The University hosts three joint professors and three visiting professors. The six-member Leeds University Met Office Strategic Research Group hosts joint staff based at Leeds and spans composition, dynamics, social science & mathematics, some with joint positions with CEMAC.
The partnership sees Met Office co-supervision of student research, enabling broader supervision expertise, increased impact, and increased networking and training opportunities. Its early career researchers have won major awards, including three Royal Meteorological Society L F Richardson prizes.
Met Office staff contribute to undergraduate teaching on some of the best UK taught programmes associated with careers in meteorology and climate science.
Professor John Marsham, Met Office Joint Chair at Leeds and Chair of the Academic Partnership, said: “Continued membership of MOAP will allow us to expand our solutions-led research, drawing on not only on our outstanding weather and climate science, but increasingly our inter-disciplinary and computing expertise, to deliver the solutions that society needs, across net-zero, adaptation and early-warning for early-action. Our collaborations extend from state-of-the-art climate projections to the social science of decision making.
“For example, we are working with the Met Office to maximise the benefits of the unprecedented high-resolution modelling that their supercomputer now enables, whilst working with users to ensure such research targets priority needs and deliver maximum benefit.”
Bringing together the best of UK scientific research
Dr George Pankiewicz is the Met Office Head of Science Partnership who jointly oversees the partnership. Commenting on the future of MOAP, he said: “Tackling the challenges of high-impact weather and climate can no longer be treated as a single discipline as it increasingly requires involvement from scientists in other sectors including health, technology, artificial intelligence, and the social sciences.
“So, we are developing our academic partnership to bring together the best of UK scientific research.”

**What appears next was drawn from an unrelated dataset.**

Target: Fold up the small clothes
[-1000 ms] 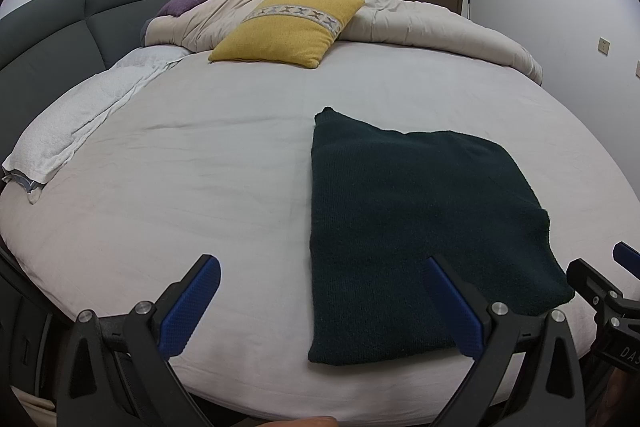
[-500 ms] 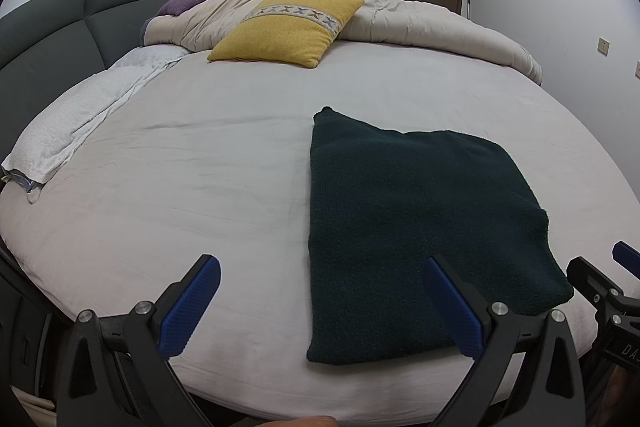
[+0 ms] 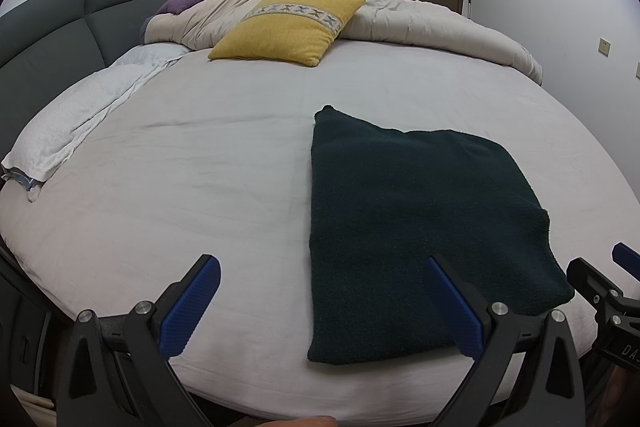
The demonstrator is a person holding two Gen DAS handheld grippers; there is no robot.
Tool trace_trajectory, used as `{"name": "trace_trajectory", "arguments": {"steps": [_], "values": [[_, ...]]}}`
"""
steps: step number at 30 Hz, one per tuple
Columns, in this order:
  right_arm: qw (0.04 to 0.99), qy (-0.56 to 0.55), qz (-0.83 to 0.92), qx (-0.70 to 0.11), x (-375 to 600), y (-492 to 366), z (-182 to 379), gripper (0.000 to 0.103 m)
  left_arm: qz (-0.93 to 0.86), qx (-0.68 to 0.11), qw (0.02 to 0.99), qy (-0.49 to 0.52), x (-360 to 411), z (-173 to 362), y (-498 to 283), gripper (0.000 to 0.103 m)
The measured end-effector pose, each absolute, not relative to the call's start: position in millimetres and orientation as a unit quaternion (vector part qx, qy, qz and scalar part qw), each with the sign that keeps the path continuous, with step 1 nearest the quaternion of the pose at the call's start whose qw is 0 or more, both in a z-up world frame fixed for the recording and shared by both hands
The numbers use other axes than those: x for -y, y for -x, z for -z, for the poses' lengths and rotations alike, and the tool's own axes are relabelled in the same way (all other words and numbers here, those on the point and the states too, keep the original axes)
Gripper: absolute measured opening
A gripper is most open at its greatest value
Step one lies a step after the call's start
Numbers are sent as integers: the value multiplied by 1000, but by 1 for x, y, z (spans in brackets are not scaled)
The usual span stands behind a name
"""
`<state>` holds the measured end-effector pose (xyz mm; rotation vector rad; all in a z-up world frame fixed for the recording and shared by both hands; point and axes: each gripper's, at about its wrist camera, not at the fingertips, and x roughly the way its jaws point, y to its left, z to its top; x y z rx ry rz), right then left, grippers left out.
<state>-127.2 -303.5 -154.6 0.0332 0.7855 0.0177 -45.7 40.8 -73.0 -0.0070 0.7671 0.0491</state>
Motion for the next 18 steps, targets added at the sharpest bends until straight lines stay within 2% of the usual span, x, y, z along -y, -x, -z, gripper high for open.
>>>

By working with other centres of expertise we can cover topics where the Met Office doesn’t necessarily have an acknowledged expertise.
Met Office Chief Scientist Professor Stephen Belcher said: “Extreme weather events and climate change pose among the greatest risks facing humanity. Tackling them is an urgent and huge undertaking.
“The Met Office can’t do it alone – the Met Office Academic Partnership harnesses the best of UK research and will give us the best chance of coping with and adapting to future change.”